> THE PROBLEM
Give an exact copy of the data that follows, but none of its pictures.
Segment Start: RECORDED DATA
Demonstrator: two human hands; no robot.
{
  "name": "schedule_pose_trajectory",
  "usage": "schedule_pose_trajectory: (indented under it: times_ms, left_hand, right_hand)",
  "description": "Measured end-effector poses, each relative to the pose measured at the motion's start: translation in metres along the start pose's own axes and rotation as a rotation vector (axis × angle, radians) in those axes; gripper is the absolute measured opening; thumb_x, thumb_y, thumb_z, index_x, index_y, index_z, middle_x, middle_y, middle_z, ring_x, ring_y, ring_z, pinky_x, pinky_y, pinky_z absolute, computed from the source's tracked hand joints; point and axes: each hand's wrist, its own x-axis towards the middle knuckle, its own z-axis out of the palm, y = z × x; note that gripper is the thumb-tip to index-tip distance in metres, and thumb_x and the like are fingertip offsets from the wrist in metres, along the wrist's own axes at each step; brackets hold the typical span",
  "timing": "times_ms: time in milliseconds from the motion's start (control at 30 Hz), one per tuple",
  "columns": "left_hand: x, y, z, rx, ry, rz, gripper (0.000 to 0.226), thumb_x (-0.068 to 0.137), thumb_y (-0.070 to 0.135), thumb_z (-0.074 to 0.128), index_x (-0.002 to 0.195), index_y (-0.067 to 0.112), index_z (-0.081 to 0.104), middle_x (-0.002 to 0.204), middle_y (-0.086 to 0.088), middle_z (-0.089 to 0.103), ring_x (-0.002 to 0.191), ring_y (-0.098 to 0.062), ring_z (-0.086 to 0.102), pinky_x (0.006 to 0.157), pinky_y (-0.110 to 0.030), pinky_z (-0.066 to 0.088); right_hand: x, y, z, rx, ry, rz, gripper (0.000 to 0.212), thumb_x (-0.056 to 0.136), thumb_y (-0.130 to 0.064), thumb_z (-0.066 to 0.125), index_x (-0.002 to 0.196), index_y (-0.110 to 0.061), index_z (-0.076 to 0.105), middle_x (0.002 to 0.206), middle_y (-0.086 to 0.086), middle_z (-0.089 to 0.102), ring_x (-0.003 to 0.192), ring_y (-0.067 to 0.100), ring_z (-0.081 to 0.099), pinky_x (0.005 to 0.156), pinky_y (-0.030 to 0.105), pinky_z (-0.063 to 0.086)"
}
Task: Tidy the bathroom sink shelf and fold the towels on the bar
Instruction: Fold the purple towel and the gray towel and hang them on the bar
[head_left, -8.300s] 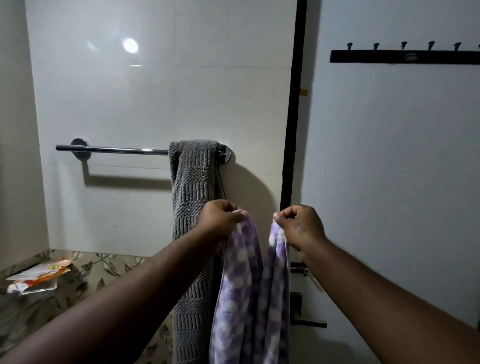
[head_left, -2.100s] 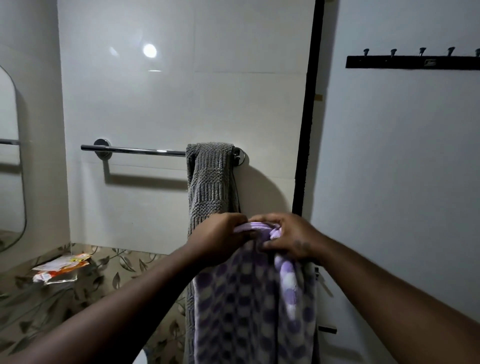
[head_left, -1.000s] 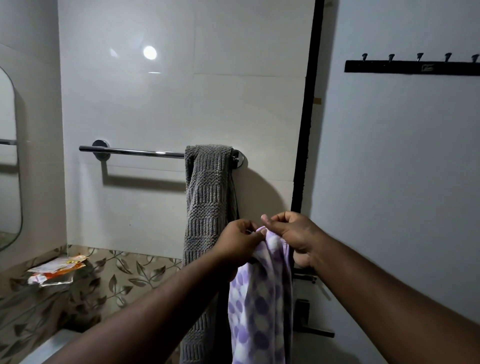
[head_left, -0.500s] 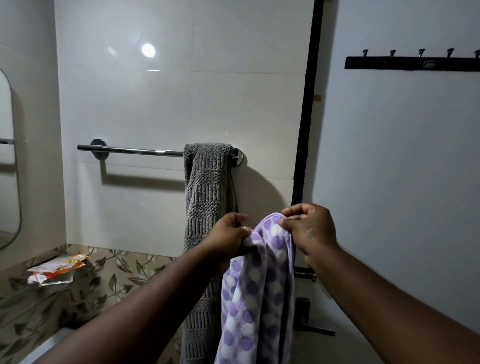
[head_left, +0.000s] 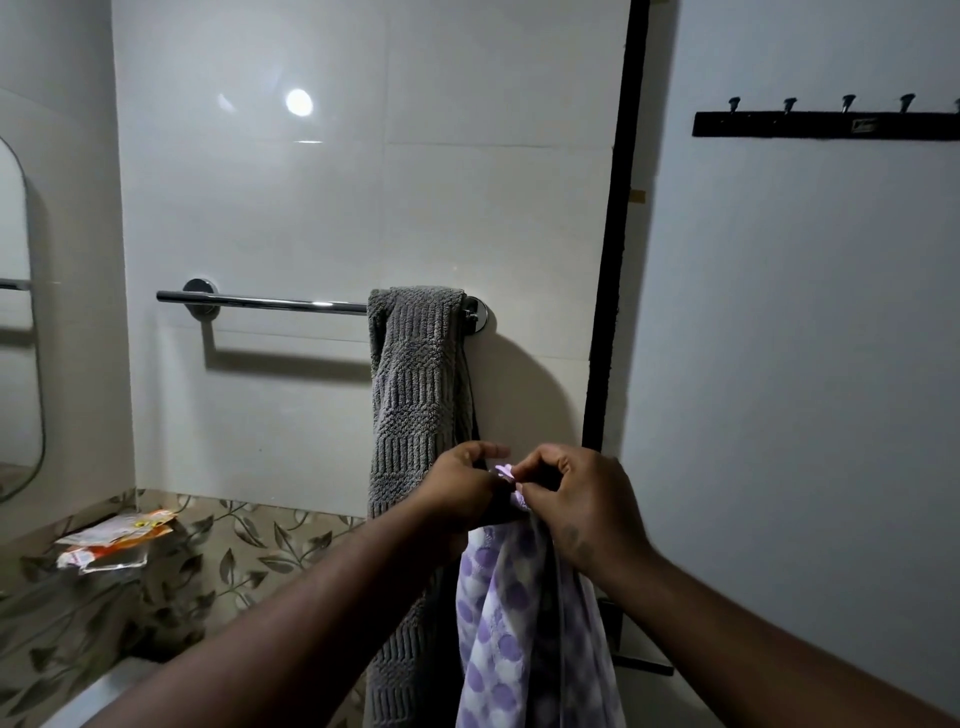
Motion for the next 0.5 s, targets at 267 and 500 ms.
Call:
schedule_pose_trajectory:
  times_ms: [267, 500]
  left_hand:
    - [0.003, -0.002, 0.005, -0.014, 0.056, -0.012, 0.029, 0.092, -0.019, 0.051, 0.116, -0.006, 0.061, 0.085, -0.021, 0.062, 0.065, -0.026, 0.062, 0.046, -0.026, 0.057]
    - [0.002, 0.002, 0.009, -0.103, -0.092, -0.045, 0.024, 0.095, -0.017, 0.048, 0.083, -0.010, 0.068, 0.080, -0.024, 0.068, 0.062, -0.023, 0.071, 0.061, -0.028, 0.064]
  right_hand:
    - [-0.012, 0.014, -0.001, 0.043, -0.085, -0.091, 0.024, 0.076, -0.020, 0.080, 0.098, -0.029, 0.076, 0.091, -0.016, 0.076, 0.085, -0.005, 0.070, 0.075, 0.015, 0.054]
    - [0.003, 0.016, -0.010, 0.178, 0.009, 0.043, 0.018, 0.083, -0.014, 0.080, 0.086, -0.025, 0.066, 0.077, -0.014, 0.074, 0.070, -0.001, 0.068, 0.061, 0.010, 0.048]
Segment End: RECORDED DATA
> YOUR SOLUTION
Demonstrator: two human hands; no robot.
{
  "name": "schedule_pose_trajectory",
  "usage": "schedule_pose_trajectory: (indented under it: times_ms, left_hand, right_hand)",
  "description": "Measured end-effector poses, each relative to the pose measured at the motion's start: translation in metres along the start pose's own axes and rotation as a rotation vector (axis × angle, radians) in those axes; gripper is the absolute measured opening; thumb_x, thumb_y, thumb_z, index_x, index_y, index_z, middle_x, middle_y, middle_z, ring_x, ring_y, ring_z, pinky_x, pinky_y, pinky_z absolute, computed from the source's tracked hand joints; point and axes: each hand's wrist, its own x-axis towards the middle knuckle, its own z-axis out of the palm, y = z × x; note that gripper is the thumb-tip to index-tip distance in metres, and thumb_x and the like are fingertip offsets from the wrist in metres, along the wrist's own axes at each step; brackets hold the typical span",
  "timing": "times_ms: time in milliseconds from the motion's start (control at 30 Hz), one per tuple",
  "columns": "left_hand: x, y, z, rx, ry, rz, gripper (0.000 to 0.226), thumb_x (-0.068 to 0.137), thumb_y (-0.070 to 0.135), thumb_z (-0.074 to 0.128), index_x (-0.002 to 0.195), index_y (-0.067 to 0.112), index_z (-0.081 to 0.104), middle_x (-0.002 to 0.204), middle_y (-0.086 to 0.088), middle_z (-0.089 to 0.103), ring_x (-0.002 to 0.191), ring_y (-0.098 to 0.062), ring_z (-0.086 to 0.102), pinky_x (0.006 to 0.157), pinky_y (-0.110 to 0.030), pinky_z (-0.066 to 0.088); right_hand: x, y, z, rx, ry, rz, gripper (0.000 to 0.212), thumb_x (-0.056 to 0.136), thumb_y (-0.130 to 0.064), thumb_z (-0.066 to 0.125), index_x (-0.002 to 0.196), index_y (-0.110 to 0.061), index_z (-0.076 to 0.105), middle_x (0.002 to 0.206), middle_y (-0.086 to 0.086), middle_z (-0.089 to 0.102), ring_x (-0.003 to 0.192), ring_y (-0.067 to 0.100), ring_z (-0.081 to 0.099), pinky_x (0.005 to 0.156), pinky_y (-0.030 to 0.105), pinky_z (-0.063 to 0.086)"
}
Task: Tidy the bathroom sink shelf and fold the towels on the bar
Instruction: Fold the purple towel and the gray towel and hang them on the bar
[head_left, -8.300s] 
[head_left, -2.100s] 
[head_left, -1.000s] 
[head_left, -0.500s] 
[head_left, +0.000s] 
Motion for the next 0.5 s, targets at 267 and 500 ms.
Call:
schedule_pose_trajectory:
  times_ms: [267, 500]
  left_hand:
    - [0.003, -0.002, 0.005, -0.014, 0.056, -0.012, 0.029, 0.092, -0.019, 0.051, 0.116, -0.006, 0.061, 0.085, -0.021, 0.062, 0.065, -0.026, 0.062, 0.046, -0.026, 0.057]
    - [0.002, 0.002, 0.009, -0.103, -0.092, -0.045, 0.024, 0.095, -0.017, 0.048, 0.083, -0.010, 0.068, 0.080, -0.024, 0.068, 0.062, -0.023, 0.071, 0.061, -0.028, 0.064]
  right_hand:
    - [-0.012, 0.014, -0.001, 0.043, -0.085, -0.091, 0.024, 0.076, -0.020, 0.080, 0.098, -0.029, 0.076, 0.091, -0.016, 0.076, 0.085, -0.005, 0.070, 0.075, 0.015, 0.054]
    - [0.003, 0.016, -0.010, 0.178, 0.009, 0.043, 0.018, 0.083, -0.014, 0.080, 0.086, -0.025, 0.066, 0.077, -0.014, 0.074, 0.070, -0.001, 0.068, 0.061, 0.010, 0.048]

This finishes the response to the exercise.